Impact certificates suffer from the free-rider problem. There isn’t any incentive (other than altruism) to buy an impact certificate. One can just free-ride on the results of the impact project, and let the initial investor go bankrupt.

I think impact certificates are trying to solve the problem of information asymmetry rather than funding. It’s possible that they could be combined with dominant assurance contracts in some way, but I’m not sure how.

Club Goods

A Club Good is a good that is non-rival but excludable. An example would be a subscription to HBO or Microsoft Office.

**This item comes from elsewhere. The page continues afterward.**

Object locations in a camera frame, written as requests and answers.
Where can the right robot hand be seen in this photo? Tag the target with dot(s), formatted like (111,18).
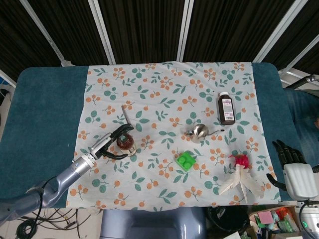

It costs practically nothing on the margin to give an additional person access to HBO or Microsoft Office (all the costs were upfront in production) so these goods are non-rival. However, since HBO and Microsoft charge for these goods they are excludable.

Of course, there is piracy. So the first problem is that it’s actually difficult to turn a public good into a club good, and so the free-rider problem persists.

Secondly, it’s inefficient to exclude people. If you would pay $5 to watch Game of Thrones but the HBO subscription is $15, then $5 of surplus is being lost (it costs HBO $0 to let you watch Game of Thrones).


This is a type of club good.

From personal experience, I think this works okay for art where the patrons have a parasocial relationship with the artist. This seems to work less well for impersonal stuff like software.

Additionally, it’s easy for Buccaneer Bob to sign up to your Patreon and then upload your products to a piracy website. Free-riding Frank won’t bother to sign up to your Patreon, he’ll just download your products off a piracy website.

If you price a dominant assurance contract correctly, Free-rider Frank is forced to pay.


The idea with micropayments is something like “cost per marginal unit is a fraction of a cent so we should make it possible for people to pay fractions of cents.” I think this doesn’t work because the cost of fraud is higher than a fraction of a cent. Also, the cost of me thinking “Is this worth 0.01c?” is higher than a fraction of a cent. It’s just better to treat such things as non-rival.

Assurance Contracts/​Kickstarter

The main issue with an assurance contract without a refund bonus is that “not contributing” is an equilibrium, especially if their are substantial transaction costs. I already explained this above.


Public goods are under-provisioned by the market due to the free-rider problem. Dominant assurance contracts solve the free-rider problem. Nobody is using dominant assurance contracts. To solve this problem, and simultaneously test if dominant assurance contracts work, I created a dominant assurance contract to fund a platform for creating dominant assurance contracts.